> Work task: Pictures excluded, copy every record that follows exactly as it appears.
═══ Material for the task ═══
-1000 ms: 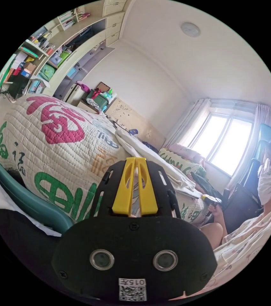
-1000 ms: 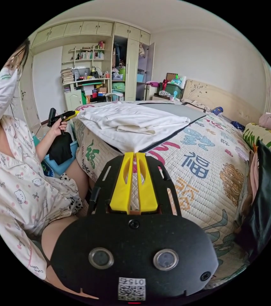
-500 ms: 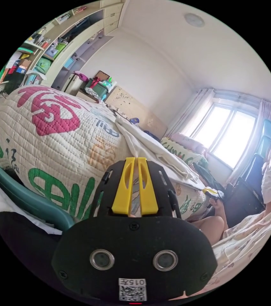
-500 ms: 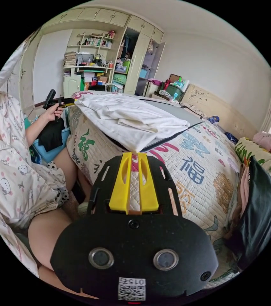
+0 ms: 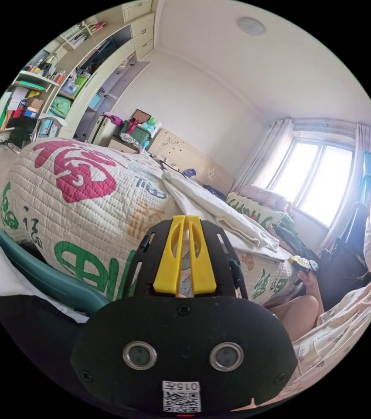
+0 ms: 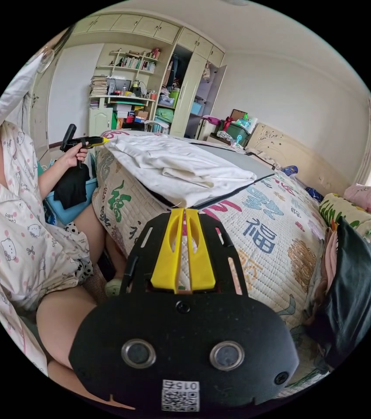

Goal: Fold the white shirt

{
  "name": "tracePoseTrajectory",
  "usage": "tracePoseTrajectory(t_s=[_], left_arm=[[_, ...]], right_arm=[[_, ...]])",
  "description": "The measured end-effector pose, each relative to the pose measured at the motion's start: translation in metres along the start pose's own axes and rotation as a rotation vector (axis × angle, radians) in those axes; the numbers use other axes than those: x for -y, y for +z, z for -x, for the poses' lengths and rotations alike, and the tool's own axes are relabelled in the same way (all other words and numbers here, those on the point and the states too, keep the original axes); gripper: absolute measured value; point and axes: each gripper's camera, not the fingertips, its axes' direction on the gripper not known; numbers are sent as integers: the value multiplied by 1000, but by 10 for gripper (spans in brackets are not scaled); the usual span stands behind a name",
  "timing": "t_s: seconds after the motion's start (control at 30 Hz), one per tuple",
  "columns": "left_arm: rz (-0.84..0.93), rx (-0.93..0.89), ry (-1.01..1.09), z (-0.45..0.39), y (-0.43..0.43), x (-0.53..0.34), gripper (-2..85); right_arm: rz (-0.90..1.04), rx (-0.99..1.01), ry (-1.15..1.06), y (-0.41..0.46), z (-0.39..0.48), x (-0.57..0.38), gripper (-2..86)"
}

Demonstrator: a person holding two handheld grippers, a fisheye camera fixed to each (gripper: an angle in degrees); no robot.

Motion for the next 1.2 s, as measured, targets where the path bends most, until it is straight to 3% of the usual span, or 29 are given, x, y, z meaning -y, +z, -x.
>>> tracePoseTrajectory(t_s=[0.13,0.4,0.67,0.8,1.0,1.2], left_arm=[[13,-33,-34,15,10,-8,-5],[18,-6,-2,24,22,-20,-5],[10,-17,-14,46,36,-48,-5],[9,-14,-10,56,45,-67,-5],[-78,48,83,49,38,-90,-5],[-19,97,128,70,49,-136,1]], right_arm=[[-54,60,34,0,-8,-6,62],[-68,53,73,4,-15,-14,70],[-34,19,70,25,-9,-23,61],[-35,-29,45,35,3,-23,8],[-32,-70,19,30,7,-33,-9],[-24,-67,-29,42,22,-48,-10]])
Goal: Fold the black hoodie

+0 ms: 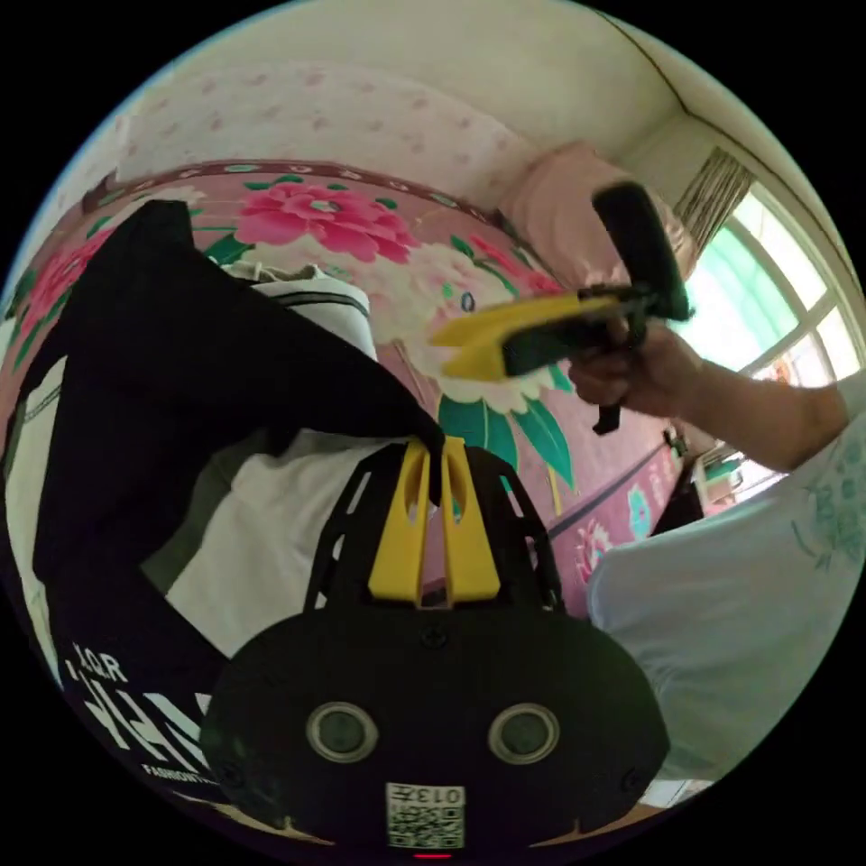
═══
> Task solution:
-1000 ms: 
-1000 ms: 
-500 ms: 
-500 ms: 
+0 ms: 
+0 ms: 

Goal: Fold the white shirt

{
  "name": "tracePoseTrajectory",
  "usage": "tracePoseTrajectory(t_s=[_], left_arm=[[_, ...]], right_arm=[[_, ...]])",
  "description": "The measured end-effector pose, each relative to the pose measured at the motion's start: translation in metres along the start pose's own axes and rotation as a rotation vector (axis × angle, radians) in those axes; the numbers use other axes than those: x for -y, y for +z, z for -x, for the poses' lengths and rotations alike, and the tool's own axes are relabelled in the same way (all other words and numbers here, those on the point and the states too, keep the original axes); gripper: absolute measured value; point and axes: each gripper's camera, not the fingertips, its axes' direction on the gripper not known; numbers are sent as integers: the value multiplied by 1000, but by 10 for gripper (spans in brackets are not scaled); the usual span stands behind a name",
  "timing": "t_s: seconds after the motion's start (control at 30 Hz), one per tuple",
  "columns": "left_arm: rz (-0.84..0.93), rx (-0.93..0.89), ry (-1.01..1.09), z (-0.45..0.39), y (-0.43..0.43), x (-0.53..0.34), gripper (-2..85); right_arm: rz (-0.90..1.04), rx (-0.99..1.01), ry (-1.15..1.06), y (-0.41..0.46), z (-0.39..0.48), x (-0.57..0.38), gripper (-2..86)"
}

Demonstrator: a person holding two handheld grippers, a fisheye camera fixed to each (gripper: an angle in degrees); no robot.

Motion for the next 1.2 s, as measured, targets where the path bends most, until it is straight to 3% of the usual span, or 29 are given, x, y, z meaning -y, +z, -x.
>>> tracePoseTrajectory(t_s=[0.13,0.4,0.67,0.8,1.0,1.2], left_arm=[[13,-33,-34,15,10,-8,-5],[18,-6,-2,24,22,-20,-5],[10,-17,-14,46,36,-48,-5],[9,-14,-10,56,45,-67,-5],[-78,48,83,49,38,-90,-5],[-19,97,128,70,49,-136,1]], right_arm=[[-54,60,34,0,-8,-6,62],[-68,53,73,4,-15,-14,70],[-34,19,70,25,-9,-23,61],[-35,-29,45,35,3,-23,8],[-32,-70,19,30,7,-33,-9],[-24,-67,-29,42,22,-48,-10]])
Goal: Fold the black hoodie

+0 ms: 

No further output is required for this exercise.